I use a Chinese made "Duratool" desoldering station like this https://cpc.farnell.com/duratool/d00...lug/dp/SD01384 (also available from Amazon so it may be the one Ted is talking about) and find it works well. TBH I quite expected it to be rubbish and unreliable but it has served me very well for about 5 years so far. It's good enough that I would buy another one if needed to replace the present one after some terminal disaster with it.

It's somewhat maintenance intensive but desoldering guns as a breed generally are. I'm talking about having to empty the chamber when it fills up, keeping the tips unclogged and cleaning filters as required. Emptying of the chamber is messy and potentially dodgy from a health and safety perspective as the solder it sucks into the chamber generally takes the form of a mixture of solder as you would expect it to be/look and a fine very dark grey powder making up half of it and this fine powder is worrying as it has a vastly higher surface area for skin absorption etc (if that's a thing!), gets all over your hands meaning thorough washing before touching anything else and there is the possibility of breathing it in if not careful. Hence I treat cleaning out the chamber as a hazardous chemicals operation to be carried out with great care.

Replacement tips are a fair price (about a quid) and are available in various size nozzles. Other spares for them are available at a decent price.

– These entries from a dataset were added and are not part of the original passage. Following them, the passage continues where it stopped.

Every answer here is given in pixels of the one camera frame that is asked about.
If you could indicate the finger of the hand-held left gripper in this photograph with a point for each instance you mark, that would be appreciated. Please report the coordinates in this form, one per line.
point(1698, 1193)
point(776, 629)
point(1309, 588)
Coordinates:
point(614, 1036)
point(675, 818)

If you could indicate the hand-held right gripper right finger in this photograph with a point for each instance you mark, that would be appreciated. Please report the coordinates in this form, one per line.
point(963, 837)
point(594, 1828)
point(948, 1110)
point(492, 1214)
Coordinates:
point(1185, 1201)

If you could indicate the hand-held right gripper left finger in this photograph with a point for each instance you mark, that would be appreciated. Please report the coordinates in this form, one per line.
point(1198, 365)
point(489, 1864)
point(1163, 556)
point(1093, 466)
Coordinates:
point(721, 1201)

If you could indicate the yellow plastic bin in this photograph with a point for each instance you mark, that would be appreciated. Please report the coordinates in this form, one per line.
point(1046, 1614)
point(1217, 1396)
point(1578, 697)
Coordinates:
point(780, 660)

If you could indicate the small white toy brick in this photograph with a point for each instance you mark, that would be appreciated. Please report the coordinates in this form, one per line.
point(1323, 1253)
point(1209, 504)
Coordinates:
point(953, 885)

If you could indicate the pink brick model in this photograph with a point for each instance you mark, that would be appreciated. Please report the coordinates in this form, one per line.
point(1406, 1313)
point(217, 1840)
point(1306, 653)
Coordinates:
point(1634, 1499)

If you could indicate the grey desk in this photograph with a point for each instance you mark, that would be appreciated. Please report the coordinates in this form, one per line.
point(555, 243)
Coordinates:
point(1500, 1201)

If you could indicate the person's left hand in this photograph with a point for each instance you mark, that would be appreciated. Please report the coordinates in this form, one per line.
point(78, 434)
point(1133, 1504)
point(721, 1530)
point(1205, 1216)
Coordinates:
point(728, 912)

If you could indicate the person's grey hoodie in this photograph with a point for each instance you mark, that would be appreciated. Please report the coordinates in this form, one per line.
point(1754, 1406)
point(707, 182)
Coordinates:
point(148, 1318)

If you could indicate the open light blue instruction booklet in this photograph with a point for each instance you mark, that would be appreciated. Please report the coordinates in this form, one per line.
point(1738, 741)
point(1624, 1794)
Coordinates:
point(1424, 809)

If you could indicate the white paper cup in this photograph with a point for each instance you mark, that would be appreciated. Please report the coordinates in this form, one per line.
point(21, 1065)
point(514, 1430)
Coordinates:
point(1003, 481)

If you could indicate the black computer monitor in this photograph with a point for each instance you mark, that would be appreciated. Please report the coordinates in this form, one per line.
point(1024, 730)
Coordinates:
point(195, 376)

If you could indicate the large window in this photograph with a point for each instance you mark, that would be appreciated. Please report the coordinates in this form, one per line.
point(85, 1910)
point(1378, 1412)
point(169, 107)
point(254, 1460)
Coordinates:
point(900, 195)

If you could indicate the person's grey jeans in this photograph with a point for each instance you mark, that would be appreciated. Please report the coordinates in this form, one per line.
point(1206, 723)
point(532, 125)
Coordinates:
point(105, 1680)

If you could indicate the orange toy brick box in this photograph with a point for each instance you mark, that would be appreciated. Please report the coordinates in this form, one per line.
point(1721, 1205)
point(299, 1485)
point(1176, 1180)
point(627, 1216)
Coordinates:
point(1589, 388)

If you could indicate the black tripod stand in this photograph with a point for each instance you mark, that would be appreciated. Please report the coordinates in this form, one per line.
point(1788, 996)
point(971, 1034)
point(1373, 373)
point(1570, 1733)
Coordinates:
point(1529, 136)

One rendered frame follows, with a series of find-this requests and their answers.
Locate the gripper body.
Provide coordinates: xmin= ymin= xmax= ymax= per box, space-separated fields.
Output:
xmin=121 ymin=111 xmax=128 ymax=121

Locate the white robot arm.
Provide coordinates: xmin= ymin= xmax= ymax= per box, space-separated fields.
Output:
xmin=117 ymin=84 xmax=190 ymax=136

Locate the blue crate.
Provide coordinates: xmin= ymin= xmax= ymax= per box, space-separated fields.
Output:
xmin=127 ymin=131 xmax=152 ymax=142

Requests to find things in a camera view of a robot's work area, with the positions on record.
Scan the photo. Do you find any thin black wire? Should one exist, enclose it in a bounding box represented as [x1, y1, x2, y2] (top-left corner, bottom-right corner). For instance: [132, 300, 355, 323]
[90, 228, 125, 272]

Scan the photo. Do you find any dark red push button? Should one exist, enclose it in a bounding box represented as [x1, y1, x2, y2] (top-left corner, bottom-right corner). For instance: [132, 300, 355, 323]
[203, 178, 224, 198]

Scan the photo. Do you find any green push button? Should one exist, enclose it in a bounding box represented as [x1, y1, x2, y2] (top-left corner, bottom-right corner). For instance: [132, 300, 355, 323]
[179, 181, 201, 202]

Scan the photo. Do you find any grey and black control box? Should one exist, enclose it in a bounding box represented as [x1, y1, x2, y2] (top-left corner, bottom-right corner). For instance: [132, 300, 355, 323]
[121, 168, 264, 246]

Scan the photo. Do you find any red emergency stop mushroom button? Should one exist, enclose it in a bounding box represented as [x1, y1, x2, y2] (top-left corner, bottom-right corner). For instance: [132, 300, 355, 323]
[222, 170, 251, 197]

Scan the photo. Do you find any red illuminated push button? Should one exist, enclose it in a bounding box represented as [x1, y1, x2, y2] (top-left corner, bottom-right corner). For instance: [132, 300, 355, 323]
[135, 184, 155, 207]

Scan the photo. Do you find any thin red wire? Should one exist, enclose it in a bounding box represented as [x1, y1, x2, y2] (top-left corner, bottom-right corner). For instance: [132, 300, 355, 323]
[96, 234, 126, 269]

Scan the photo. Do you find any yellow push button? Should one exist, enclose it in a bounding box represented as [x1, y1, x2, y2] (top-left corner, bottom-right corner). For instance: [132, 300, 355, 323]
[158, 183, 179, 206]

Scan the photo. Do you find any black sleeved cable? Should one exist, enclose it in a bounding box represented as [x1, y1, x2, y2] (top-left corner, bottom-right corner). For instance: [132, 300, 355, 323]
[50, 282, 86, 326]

It has variable temperature, thermostatically controlled, and has a clear readout on an LCD display of the tip temp.

I don't recall the £800 ish Weller etc ones I've used at past employers premises as being much better so a thumbs up for them from me

[Radio Wrangler]

Constant-suck desolderers are lot gentler than the spring-pump impulse ones.

I was very underwhelmed with a chinese hor air station, kept blowing out bits of broken glass. So work-work replaced it with a Weller which I also found underwhelming. Then we got a JBC station. Soldering iron, hot air and constant-suck desolder. Oh boy, this was how it should be! If I ever need to replace my Metcals, or go hot-air, this is the one.

David

[Jez1234]

There's a version of the Duratool one with a hot air rework gun included but I haven't tried one. They also do a separate hot air gun that's even cheaper than the desoldering station. I've considered getting one but the small amount of SMD stuff I do doesn't quite justify it for now.

[knobtwiddler]

We have 'em all at work: Hakko (several different types, station and hand), De-non Instruments, Pace etc. The Weller ones have always underwhelmed me. The Hakko FR300 has the highest power to suck ratio IMO. The Pace is pretty good, but very expensive and not as good as the Hakko.

I would agree about taking care with any vacuum machine. If you can nip the legs off, remove them quickly with tweezers - and then suck the hole clean - that would be my tip for fragile boards.